(Beginning of Entries supplied)
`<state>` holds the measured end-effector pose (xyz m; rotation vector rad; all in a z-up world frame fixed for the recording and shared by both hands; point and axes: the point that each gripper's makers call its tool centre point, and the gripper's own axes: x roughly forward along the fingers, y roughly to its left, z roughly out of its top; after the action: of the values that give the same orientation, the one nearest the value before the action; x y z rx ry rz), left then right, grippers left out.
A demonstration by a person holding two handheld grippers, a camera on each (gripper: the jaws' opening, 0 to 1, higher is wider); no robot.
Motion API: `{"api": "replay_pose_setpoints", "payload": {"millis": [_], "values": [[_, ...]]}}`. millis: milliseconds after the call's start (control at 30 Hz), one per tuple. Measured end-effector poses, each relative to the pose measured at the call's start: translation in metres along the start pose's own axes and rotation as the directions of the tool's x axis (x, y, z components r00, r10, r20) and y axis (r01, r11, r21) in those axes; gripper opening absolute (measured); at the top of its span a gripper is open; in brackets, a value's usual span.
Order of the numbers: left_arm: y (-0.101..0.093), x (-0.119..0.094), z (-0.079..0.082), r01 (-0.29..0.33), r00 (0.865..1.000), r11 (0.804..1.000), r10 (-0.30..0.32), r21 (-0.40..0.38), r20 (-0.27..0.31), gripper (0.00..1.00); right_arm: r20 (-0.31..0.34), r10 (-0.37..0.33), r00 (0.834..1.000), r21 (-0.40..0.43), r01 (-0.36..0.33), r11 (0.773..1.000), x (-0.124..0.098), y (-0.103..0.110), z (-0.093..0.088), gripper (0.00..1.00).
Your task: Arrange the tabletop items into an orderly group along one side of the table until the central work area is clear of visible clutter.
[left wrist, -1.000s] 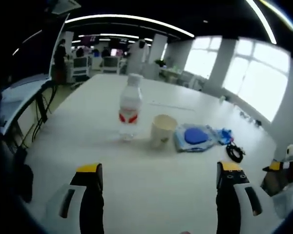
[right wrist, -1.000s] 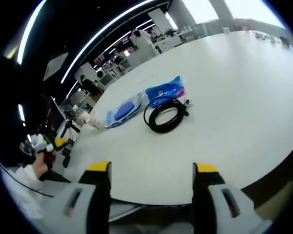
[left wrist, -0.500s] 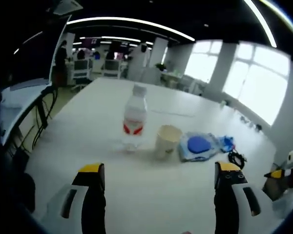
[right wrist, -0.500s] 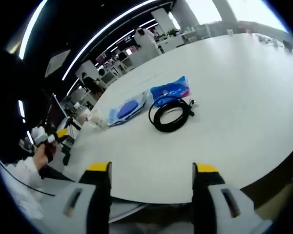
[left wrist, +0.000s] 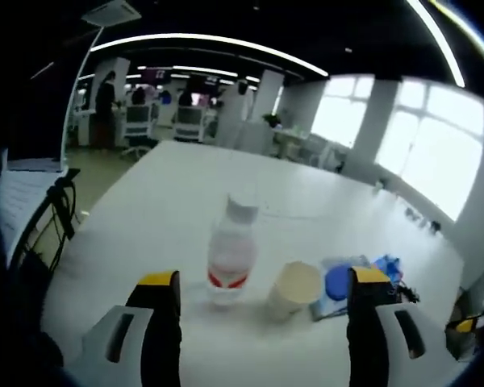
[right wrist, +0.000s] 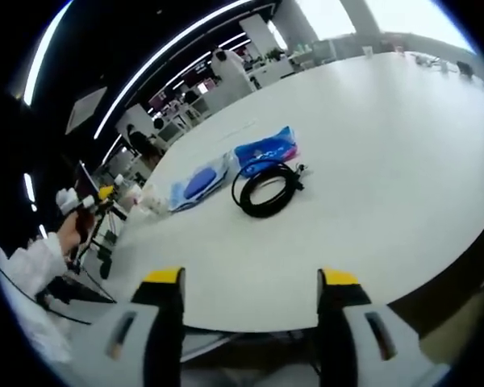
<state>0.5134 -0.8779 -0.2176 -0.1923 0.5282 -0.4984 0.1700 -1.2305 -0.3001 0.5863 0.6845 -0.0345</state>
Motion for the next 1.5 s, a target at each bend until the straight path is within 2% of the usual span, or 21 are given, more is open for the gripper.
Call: {"api": "replay_pose_setpoints", "payload": {"millis": [100,367,500,700,767,967,1067,1200,1333,1500], "values": [[0.004,0.013,0.003,-0.006,1.000,1.000,0.005,-0.010,-0.008,0.79,-0.002,-0.003,1.000,0.003,0.003,1.000,-0.001,-0.001,-0.001,0.65],[0.010,0.030,0.004,-0.025,0.999,0.999,0.024,-0.029,-0.032,0.75,-0.003,-0.005,1.000,0.004,0.005,1.000,0.000,-0.002,0.000,0.66],[0.012,0.039,0.012,-0.031,0.999,0.999,0.031,-0.035,-0.026,0.72,-0.012,0.001,1.000,0.003,-0.001,1.000,0.003,0.000,-0.004,0.66],[0.013,0.053,0.016,-0.039,0.998,0.999,0.039,0.006,-0.040,0.61,-0.021,0.007,1.000,0.008,-0.007,1.000,0.003,0.004,-0.010,0.66],[0.014,0.056,0.016,-0.051,0.998,0.998,0.053,0.042,-0.046,0.58,-0.020,0.008,1.000,0.009,-0.008,1.000,0.002,0.004,-0.010,0.66],[0.013,0.061,0.020,-0.057,0.998,0.997,0.058,0.058,-0.028,0.48,-0.028,0.006,1.000,0.020,-0.005,1.000,0.004,0.003,-0.015,0.66],[0.017,0.060,0.022,-0.080,0.996,0.993,0.082,0.088,-0.020,0.39,-0.025,0.013,1.000,0.019,-0.012,1.000,0.004,0.006,-0.016,0.66],[0.026,0.059,0.028,-0.109,0.994,0.990,0.108,0.085,0.012,0.26,-0.018,0.031,0.999,0.022,-0.031,0.999,0.006,0.013,-0.017,0.66],[0.027,0.056,0.032,-0.136,0.991,0.982,0.133,0.129,0.028,0.22,-0.028,0.038,0.999,0.014,-0.038,0.999,0.008,0.015,-0.021,0.65],[0.025,0.053,0.032,-0.125,0.992,0.981,0.125,0.150,0.011,0.20,-0.029,0.046,0.999,0.016,-0.046,0.999,0.010,0.016,-0.021,0.65]]}}
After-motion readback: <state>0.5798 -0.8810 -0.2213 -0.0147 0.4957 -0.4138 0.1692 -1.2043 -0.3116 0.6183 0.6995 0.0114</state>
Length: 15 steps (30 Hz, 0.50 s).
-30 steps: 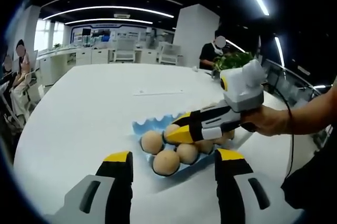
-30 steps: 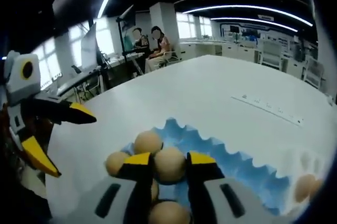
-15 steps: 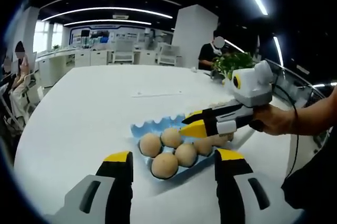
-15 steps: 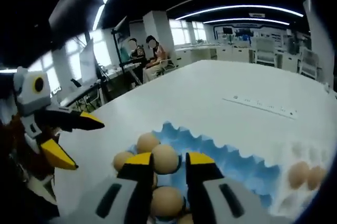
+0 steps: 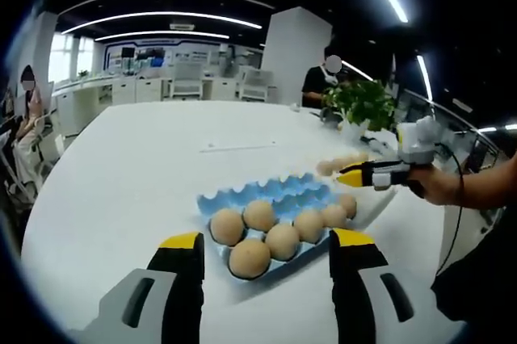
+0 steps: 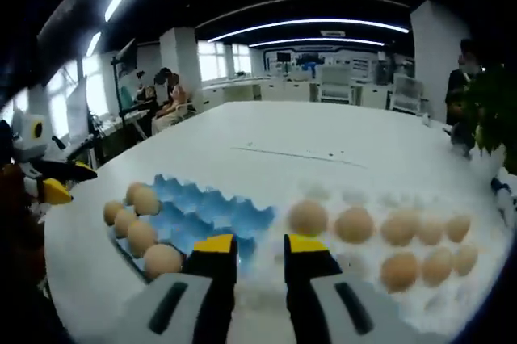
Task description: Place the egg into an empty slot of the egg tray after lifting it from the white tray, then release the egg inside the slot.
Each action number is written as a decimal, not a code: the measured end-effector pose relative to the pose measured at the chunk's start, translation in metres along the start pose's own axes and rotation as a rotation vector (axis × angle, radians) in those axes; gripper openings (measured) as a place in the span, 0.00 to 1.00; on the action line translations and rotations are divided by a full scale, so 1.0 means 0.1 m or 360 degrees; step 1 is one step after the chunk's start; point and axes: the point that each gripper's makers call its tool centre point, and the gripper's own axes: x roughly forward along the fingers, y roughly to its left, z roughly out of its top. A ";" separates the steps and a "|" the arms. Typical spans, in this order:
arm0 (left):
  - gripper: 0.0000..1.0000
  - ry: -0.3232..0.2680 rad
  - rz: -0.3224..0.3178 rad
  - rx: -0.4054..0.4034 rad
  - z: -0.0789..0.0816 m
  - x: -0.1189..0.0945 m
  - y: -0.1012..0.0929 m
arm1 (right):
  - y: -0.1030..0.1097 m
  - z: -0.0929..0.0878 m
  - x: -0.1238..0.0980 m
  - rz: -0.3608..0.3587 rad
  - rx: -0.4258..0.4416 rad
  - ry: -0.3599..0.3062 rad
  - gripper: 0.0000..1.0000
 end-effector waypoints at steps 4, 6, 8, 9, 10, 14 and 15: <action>0.62 0.0000 -0.0008 0.0006 0.01 0.01 -0.02 | -0.44 -0.02 -0.15 -0.0203 -0.0014 -0.0019 0.23; 0.62 0.0004 -0.0006 0.0005 0.00 0.00 -0.01 | -0.63 -0.04 -0.22 -0.0307 -0.0023 -0.0011 0.23; 0.62 0.0007 -0.0004 -0.0001 -0.01 0.00 -0.01 | -0.78 -0.06 -0.26 -0.0374 -0.0030 -0.0006 0.23; 0.62 0.0007 -0.0001 0.0001 -0.01 -0.01 -0.01 | -0.83 -0.09 -0.26 -0.0387 -0.0011 0.0006 0.23; 0.62 0.0006 0.0001 0.0003 -0.01 -0.01 0.00 | -0.86 -0.10 -0.26 -0.0396 -0.0002 0.0012 0.23; 0.61 0.0008 0.0010 0.0001 -0.02 -0.03 0.02 | -0.99 -0.16 -0.25 -0.0440 0.0005 0.0035 0.23; 0.61 0.0007 0.0015 0.0000 -0.02 -0.03 0.03 | -1.01 -0.18 -0.23 -0.0441 0.0004 0.0048 0.23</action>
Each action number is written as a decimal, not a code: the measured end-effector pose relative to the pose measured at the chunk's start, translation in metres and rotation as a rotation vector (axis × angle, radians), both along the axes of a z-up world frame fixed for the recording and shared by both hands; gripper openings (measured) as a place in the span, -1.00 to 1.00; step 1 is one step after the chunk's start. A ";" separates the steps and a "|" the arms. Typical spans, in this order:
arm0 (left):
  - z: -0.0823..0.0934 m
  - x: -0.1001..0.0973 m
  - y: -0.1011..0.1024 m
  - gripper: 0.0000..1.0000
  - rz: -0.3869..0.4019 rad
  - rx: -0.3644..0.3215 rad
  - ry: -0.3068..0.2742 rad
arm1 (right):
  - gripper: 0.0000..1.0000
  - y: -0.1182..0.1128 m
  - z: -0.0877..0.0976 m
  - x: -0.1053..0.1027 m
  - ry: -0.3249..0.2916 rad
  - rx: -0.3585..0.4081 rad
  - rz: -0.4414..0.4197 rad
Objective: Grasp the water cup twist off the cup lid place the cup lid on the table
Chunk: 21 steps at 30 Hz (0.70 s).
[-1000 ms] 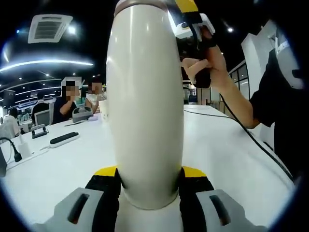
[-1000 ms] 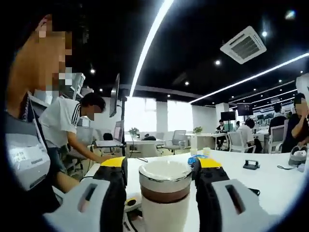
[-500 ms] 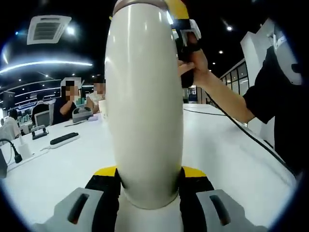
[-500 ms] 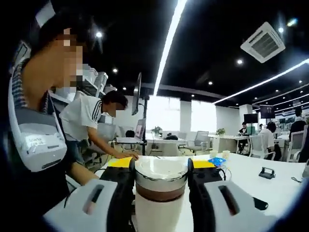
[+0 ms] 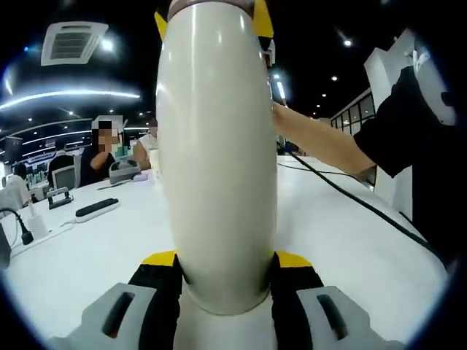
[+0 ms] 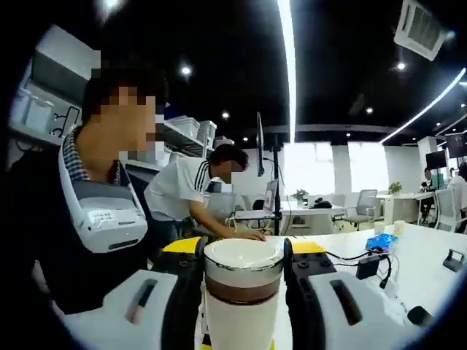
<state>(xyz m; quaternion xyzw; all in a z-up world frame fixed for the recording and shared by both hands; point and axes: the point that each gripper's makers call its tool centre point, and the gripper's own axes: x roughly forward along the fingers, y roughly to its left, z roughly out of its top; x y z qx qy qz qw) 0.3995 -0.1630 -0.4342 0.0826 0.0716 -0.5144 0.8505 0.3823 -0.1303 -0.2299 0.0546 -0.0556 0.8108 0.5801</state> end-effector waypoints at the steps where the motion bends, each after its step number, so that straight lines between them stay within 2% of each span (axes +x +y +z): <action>1: 0.000 0.000 0.000 -0.02 0.000 0.000 0.000 | -0.08 -0.001 0.000 0.000 0.003 0.004 0.011; 6: 0.000 0.000 -0.001 -0.02 -0.002 0.002 -0.003 | -0.08 -0.003 -0.002 0.001 0.056 0.009 0.054; 11: 0.000 0.000 -0.001 -0.02 -0.002 0.003 -0.001 | -0.08 -0.002 -0.002 -0.005 0.048 0.016 0.051; 15: -0.001 0.000 -0.001 -0.02 -0.002 0.003 0.001 | -0.07 -0.002 -0.003 -0.005 0.040 0.021 0.023; 16: -0.001 0.000 -0.001 -0.02 -0.002 0.004 0.001 | -0.06 -0.001 -0.005 -0.005 0.040 0.016 -0.008; 17: -0.001 0.000 -0.001 -0.02 -0.003 0.004 0.000 | -0.03 -0.002 -0.007 -0.007 0.061 0.005 -0.018; 19: -0.001 0.000 -0.001 -0.02 -0.003 0.005 0.000 | 0.21 -0.003 -0.009 -0.010 0.096 -0.002 -0.037; 21: -0.001 0.000 -0.001 -0.02 -0.003 0.005 0.001 | 0.33 -0.006 -0.009 -0.009 0.092 0.011 -0.102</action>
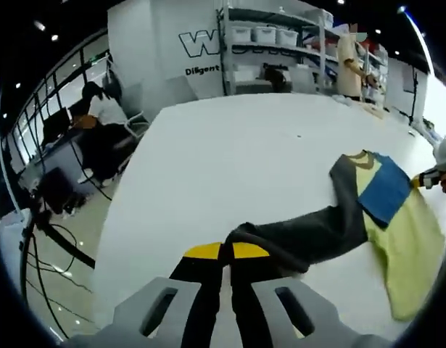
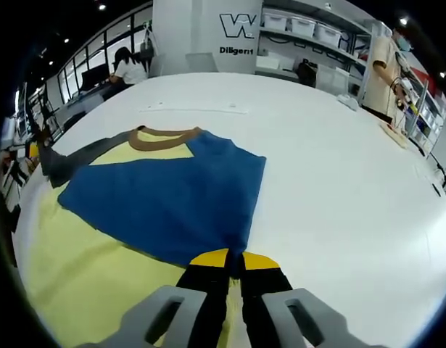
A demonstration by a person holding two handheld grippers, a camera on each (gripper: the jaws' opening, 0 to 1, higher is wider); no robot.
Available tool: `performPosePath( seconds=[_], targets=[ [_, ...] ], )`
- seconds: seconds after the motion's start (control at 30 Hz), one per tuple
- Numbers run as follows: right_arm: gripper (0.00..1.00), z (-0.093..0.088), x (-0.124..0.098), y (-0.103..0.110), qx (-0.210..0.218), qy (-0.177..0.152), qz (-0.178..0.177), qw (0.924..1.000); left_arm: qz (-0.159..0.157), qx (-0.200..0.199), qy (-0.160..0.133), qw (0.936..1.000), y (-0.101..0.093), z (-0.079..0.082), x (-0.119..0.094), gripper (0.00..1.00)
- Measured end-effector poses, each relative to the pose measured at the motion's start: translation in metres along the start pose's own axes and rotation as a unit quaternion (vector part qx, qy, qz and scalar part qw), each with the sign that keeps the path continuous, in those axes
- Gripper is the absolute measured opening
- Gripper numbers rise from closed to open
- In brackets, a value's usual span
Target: Fold the garment on the visible template until the final outline fits inside the template.
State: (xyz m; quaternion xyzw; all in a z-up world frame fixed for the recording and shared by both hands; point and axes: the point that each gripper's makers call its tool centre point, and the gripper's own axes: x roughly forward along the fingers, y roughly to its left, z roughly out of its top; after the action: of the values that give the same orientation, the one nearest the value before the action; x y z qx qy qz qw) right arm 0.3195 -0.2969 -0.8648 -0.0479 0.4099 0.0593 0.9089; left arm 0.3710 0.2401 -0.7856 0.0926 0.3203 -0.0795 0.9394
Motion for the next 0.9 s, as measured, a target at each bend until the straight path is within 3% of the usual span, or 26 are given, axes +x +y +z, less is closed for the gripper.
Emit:
performPosePath(
  seconds=[0.13,0.2,0.33,0.47,0.67,0.9],
  targets=[
    [0.00,0.000,0.000,0.000,0.003,-0.001,0.000,1.0000,0.025,0.035,-0.032,0.9986,0.012,0.012,-0.001,0.00],
    [0.00,0.000,0.001,-0.001,0.004,-0.001,-0.001,1.0000,0.050,0.054,-0.033,0.9968,0.025,0.008,-0.002,0.00],
    [0.00,0.000,0.001,-0.001,0.010,0.001,-0.002,0.9999,0.063,0.042,-0.015,0.9970,0.039,-0.013,0.005,0.00],
    [0.00,0.000,0.001,-0.001,0.012,0.001,-0.002,0.9999,0.066,0.013,-0.016,0.9976,0.047,-0.031,0.007,0.00],
    [0.00,0.000,0.001,-0.001,0.016,0.001,-0.002,0.9999,0.066,0.027,-0.008,0.9974,0.047,-0.047,0.003,0.00],
    [0.00,0.000,0.002,-0.001,0.025,-0.002,-0.001,0.9997,0.058,0.014,0.015,0.9981,0.040,-0.070,0.003,0.00]
  ],
)
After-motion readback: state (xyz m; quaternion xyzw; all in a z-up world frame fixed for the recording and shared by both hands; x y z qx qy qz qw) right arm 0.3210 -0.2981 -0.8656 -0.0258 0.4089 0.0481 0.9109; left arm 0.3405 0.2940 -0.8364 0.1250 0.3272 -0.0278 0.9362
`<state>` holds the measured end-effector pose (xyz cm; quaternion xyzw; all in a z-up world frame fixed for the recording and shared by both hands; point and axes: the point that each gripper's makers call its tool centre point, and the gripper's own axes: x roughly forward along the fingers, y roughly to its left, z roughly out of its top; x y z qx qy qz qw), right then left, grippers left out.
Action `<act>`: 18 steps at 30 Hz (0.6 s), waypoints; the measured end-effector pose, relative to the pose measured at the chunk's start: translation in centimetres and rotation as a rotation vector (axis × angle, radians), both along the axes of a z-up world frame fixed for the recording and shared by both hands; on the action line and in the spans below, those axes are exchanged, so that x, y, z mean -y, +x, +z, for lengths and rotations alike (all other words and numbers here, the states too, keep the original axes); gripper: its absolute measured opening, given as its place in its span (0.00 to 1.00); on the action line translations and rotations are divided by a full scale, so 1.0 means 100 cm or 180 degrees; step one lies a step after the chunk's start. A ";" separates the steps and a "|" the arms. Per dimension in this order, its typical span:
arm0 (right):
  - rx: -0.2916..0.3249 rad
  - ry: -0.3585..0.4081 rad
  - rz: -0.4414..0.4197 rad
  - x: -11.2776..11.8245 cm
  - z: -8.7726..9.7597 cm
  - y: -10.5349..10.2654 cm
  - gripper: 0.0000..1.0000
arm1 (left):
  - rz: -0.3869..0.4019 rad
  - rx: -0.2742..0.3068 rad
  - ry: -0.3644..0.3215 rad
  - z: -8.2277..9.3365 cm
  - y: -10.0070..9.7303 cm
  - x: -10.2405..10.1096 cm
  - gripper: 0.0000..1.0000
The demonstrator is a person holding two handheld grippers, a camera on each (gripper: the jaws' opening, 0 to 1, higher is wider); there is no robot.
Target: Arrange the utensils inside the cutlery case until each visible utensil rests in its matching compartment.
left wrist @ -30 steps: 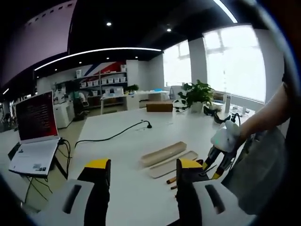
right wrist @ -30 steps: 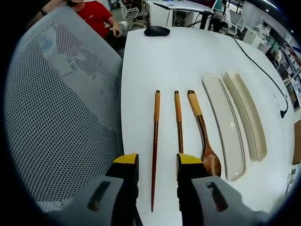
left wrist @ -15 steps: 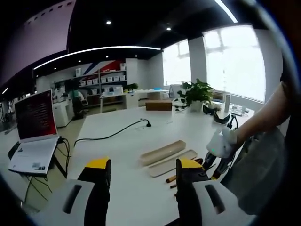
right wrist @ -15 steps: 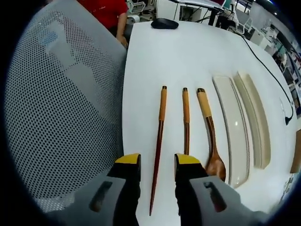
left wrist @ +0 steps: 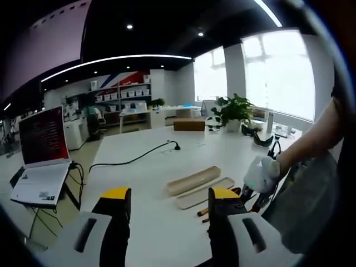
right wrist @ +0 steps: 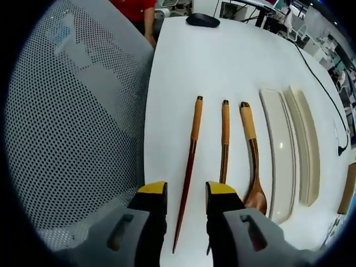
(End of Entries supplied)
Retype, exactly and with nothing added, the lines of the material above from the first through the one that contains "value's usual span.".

`<state>` holds the measured end-effector pose (xyz m; rotation vector rad; all in a z-up world frame fixed for the recording and shared by both hands; point and axes: the point that each gripper's makers call its tool centre point, and the gripper's own axes: x roughly forward along the fingers, y roughly to its left, z roughly out of its top; after the action: of the values that give the same orientation, the one nearest the value before the action; x y z rx ry rz), left then right, grippers left out.
A demonstration by a person holding two handheld grippers, a camera on each (gripper: the jaws' opening, 0 to 1, higher is wider); no robot.
Motion API: `{"api": "replay_pose_setpoints", "payload": {"millis": [_], "values": [[_, ...]]}}`. millis: milliseconds after the call's start (control at 30 Hz), one per tuple. Measured end-effector poses, each relative to the pose measured at the call's start: translation in metres along the start pose's own axes and rotation as the directions of the tool's x axis (x, y, z components r00, r10, r20) and y axis (r01, r11, r21) in those axes; gripper opening absolute (measured); at the top of its span a gripper is open; in brackets, a value's usual span.

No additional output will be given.